▶ **PROBLEM**
Your answer is the lines below, exactly, from the one that contains "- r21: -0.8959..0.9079" through the one that contains "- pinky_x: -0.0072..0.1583", both included.

▶ **DATASET EXCERPT**
━━━━━━━━━━━━━━━━
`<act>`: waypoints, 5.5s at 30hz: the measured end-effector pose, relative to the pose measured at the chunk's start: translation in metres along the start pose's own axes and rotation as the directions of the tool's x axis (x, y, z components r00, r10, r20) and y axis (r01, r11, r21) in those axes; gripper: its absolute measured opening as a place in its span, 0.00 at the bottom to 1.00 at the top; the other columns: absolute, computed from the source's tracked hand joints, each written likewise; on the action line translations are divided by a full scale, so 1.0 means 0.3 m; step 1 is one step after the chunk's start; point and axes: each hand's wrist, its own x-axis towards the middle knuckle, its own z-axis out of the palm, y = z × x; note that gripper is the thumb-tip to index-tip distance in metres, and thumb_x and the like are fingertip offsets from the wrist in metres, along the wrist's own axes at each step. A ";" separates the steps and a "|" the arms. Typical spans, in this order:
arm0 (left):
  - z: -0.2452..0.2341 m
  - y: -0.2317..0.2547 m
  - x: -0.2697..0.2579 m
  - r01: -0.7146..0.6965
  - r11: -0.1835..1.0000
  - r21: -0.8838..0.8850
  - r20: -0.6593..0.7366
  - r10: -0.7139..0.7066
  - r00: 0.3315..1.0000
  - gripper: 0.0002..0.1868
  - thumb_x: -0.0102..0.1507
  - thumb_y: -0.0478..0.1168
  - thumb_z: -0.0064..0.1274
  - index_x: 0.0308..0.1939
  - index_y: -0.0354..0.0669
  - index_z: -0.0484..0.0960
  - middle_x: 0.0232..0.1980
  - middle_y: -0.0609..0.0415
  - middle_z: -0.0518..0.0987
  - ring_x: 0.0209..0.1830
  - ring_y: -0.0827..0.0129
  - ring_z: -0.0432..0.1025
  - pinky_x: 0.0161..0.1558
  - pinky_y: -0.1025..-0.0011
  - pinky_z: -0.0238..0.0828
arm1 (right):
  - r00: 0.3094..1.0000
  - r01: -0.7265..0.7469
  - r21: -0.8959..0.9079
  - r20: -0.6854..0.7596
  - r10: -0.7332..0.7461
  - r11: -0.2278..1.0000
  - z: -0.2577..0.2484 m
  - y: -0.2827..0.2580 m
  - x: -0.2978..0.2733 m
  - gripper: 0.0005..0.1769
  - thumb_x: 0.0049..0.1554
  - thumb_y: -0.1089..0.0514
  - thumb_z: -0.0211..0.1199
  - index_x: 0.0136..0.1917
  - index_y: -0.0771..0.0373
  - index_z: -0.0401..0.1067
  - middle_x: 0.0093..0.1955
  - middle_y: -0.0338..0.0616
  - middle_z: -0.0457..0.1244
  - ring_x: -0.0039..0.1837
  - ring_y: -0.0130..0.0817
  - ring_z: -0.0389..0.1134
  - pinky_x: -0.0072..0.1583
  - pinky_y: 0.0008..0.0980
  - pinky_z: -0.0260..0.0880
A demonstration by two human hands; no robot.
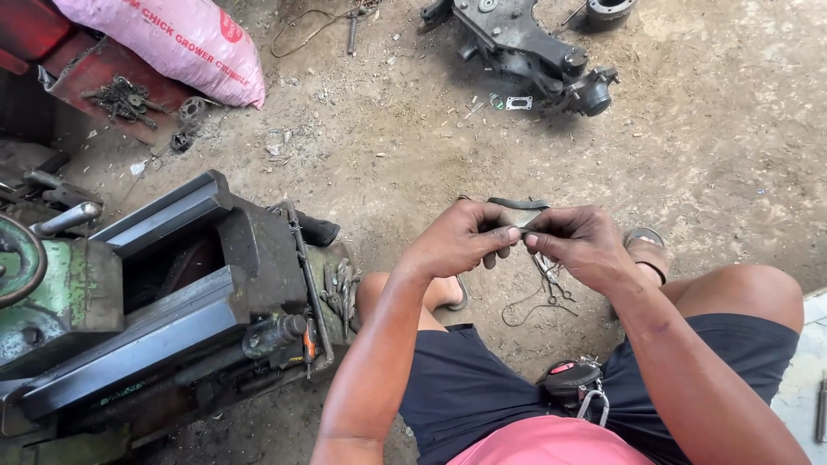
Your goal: The person sits on the ground and uses a pair of scissors to cut a strip of rubber material. They hold the rubber in one hand and cut along its length, then set the cut piece aside and continue cutting another section.
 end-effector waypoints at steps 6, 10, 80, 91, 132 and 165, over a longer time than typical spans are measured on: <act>-0.032 -0.027 -0.084 -0.008 0.995 -0.097 -0.148 -0.007 0.989 0.08 0.68 0.37 0.53 0.41 0.34 0.82 0.28 0.46 0.81 0.23 0.70 0.77 0.17 0.81 0.70 | 0.984 -0.004 0.141 -0.176 0.029 0.990 -0.040 0.041 -0.024 0.03 0.56 0.68 0.68 0.45 0.70 0.76 0.30 0.49 0.64 0.29 0.24 0.59 0.30 0.19 0.59; 0.025 -0.106 -0.068 -0.063 0.979 -0.194 -0.219 0.020 0.976 0.10 0.70 0.39 0.52 0.44 0.34 0.82 0.31 0.46 0.82 0.26 0.69 0.79 0.21 0.81 0.74 | 0.978 0.017 0.074 -0.209 -0.001 0.997 -0.036 0.066 -0.042 0.03 0.56 0.70 0.68 0.46 0.72 0.77 0.30 0.52 0.66 0.29 0.25 0.61 0.30 0.20 0.60; 0.182 -0.091 0.040 -0.252 0.961 0.111 -0.406 0.275 0.872 0.09 0.65 0.38 0.57 0.41 0.36 0.89 0.33 0.49 0.87 0.35 0.72 0.77 0.40 0.67 0.77 | 0.891 0.385 -0.098 -0.219 -0.398 0.918 0.035 -0.124 0.013 0.03 0.53 0.68 0.69 0.43 0.66 0.80 0.43 0.50 0.69 0.47 0.36 0.70 0.47 0.34 0.74; 0.153 -0.259 0.058 -0.305 0.900 -0.312 -0.644 0.036 0.764 0.07 0.64 0.29 0.55 0.43 0.39 0.85 0.61 0.48 0.83 0.65 0.63 0.73 0.64 0.64 0.72 | 0.995 -0.076 0.009 -0.070 0.077 0.997 0.093 -0.061 -0.025 0.04 0.62 0.65 0.63 0.46 0.63 0.79 0.31 0.34 0.62 0.31 0.22 0.58 0.34 0.23 0.58; 0.009 -0.159 -0.055 -0.742 0.475 -0.473 -0.521 0.528 0.671 0.16 0.71 0.33 0.44 0.55 0.54 0.86 0.72 0.37 0.71 0.83 0.41 0.53 0.78 0.34 0.46 | 0.929 -0.118 -0.374 0.285 0.236 0.920 0.076 0.050 0.018 0.13 0.64 0.47 0.63 0.43 0.55 0.77 0.32 0.30 0.63 0.35 0.22 0.58 0.39 0.28 0.57; -0.008 -0.057 -0.078 -0.403 0.724 0.560 -0.455 0.676 0.580 0.09 0.77 0.30 0.41 0.54 0.28 0.77 0.68 0.35 0.74 0.81 0.49 0.60 0.82 0.53 0.58 | 0.911 0.346 -0.604 0.401 -0.102 0.718 0.084 -0.073 0.039 0.06 0.56 0.51 0.59 0.41 0.54 0.71 0.37 0.44 0.68 0.42 0.53 0.67 0.39 0.50 0.58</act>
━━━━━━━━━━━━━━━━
▶ **PROBLEM SOLUTION**
  - r21: -0.8959..0.9079
  - r20: -0.6854..0.7596
  - r10: -0.7332..0.7461
  - r11: -0.2278..1.0000
  - z: -0.2577..0.2484 m
  - y: -0.2827..0.2580 m
  - x: -0.2978..0.2733 m
  - gripper: 0.0005..0.1769
  - thumb_x: 0.0049..0.1554
  - thumb_y: -0.1089..0.0514
  - thumb_z: -0.0211..0.1199
  - index_x: 0.0136..0.1917
  - index_y: -0.0771..0.0373
  - index_z: -0.0401..0.1067
  - middle_x: 0.0093..0.1955
  - middle_y: -0.0338..0.0616
  - middle_z: -0.0457..0.1244
  - ring_x: -0.0039..0.1837
  - ring_y: -0.0130..0.0817
  - ring_z: -0.0389..0.1134
  - pinky_x: -0.0072..0.1583

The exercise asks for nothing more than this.